Another fundamental reason for the lengthy processing times revealed in this audit is that the number of case officers is insufficient, in terms of both processing the large volume of ongoing complaint cases, and at the same time receiving and processing new incoming complaints. The Swedish National Audit Office therefore considers that a targeted effort is needed to address the longstanding problems of large caseloads and lengthy processing times.

Recommendations

A comprehensive approach is needed to streamline processing and reinforce the Health and Social Care Inspectorate’s complaint management in the long term, based on the task of conducting an independent investigation in the individual case. This should include empowering case officers in their role and integrating individual complaints into the agency’s other supervision.

The Swedish National Audit Office makes the recommendations presented below.

To the Government

  • Instruct the Health and Social Care Inspectorate to develop a plan with clearly time-bound goals for when the large caseloads and lengthy processing times for individuals’ complaints should be resolved.

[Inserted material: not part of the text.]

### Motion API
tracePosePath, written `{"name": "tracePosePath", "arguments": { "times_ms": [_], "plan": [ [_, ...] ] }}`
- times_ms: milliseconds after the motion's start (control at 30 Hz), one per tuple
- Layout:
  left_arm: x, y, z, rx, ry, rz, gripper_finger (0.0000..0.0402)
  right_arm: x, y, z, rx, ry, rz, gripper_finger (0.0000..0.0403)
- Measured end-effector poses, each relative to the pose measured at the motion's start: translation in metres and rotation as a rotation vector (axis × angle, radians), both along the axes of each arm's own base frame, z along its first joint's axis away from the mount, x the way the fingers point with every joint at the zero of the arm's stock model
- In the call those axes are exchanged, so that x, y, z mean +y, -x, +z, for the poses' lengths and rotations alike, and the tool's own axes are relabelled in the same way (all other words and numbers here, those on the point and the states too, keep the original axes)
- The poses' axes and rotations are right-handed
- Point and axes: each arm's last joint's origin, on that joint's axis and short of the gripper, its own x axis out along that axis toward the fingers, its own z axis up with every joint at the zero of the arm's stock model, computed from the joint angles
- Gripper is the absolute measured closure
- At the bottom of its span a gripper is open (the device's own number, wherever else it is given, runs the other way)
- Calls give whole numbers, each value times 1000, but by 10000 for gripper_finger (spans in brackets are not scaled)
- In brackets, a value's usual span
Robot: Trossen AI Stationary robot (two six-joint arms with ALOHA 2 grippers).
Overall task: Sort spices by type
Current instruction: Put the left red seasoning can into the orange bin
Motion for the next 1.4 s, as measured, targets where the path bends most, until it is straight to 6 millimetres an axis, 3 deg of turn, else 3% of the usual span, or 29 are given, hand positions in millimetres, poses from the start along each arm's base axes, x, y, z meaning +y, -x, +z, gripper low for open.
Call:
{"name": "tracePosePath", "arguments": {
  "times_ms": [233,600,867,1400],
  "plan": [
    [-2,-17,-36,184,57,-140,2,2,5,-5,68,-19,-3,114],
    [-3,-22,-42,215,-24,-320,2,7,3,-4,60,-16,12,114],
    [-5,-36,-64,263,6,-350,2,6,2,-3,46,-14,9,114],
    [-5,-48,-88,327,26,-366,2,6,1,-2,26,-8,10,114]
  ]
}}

To the Health and Social Care Inspectorate

  • Streamline processing of individuals’ complaints by:
    • securing functional IT infrastructure to support case officers and other functions;
    • continuously monitoring case type to analyse the reasons why certain complaint cases take time to investigate, and determining the measures needed to ensure that case officer resources and other functions are appropriately distributed between different parts of the case management process.
  • Improve information and communication between individuals and the Health and Social Care Inspectorate to facilitate the complaint process.
  • Systematise the information from individuals’ complaints to enable using it in other supervision and in the agency’s risk analysis.
  • Reinforce the system for structured and recurrent monitoring of quality and equivalence in assessments and decisions in complaint cases.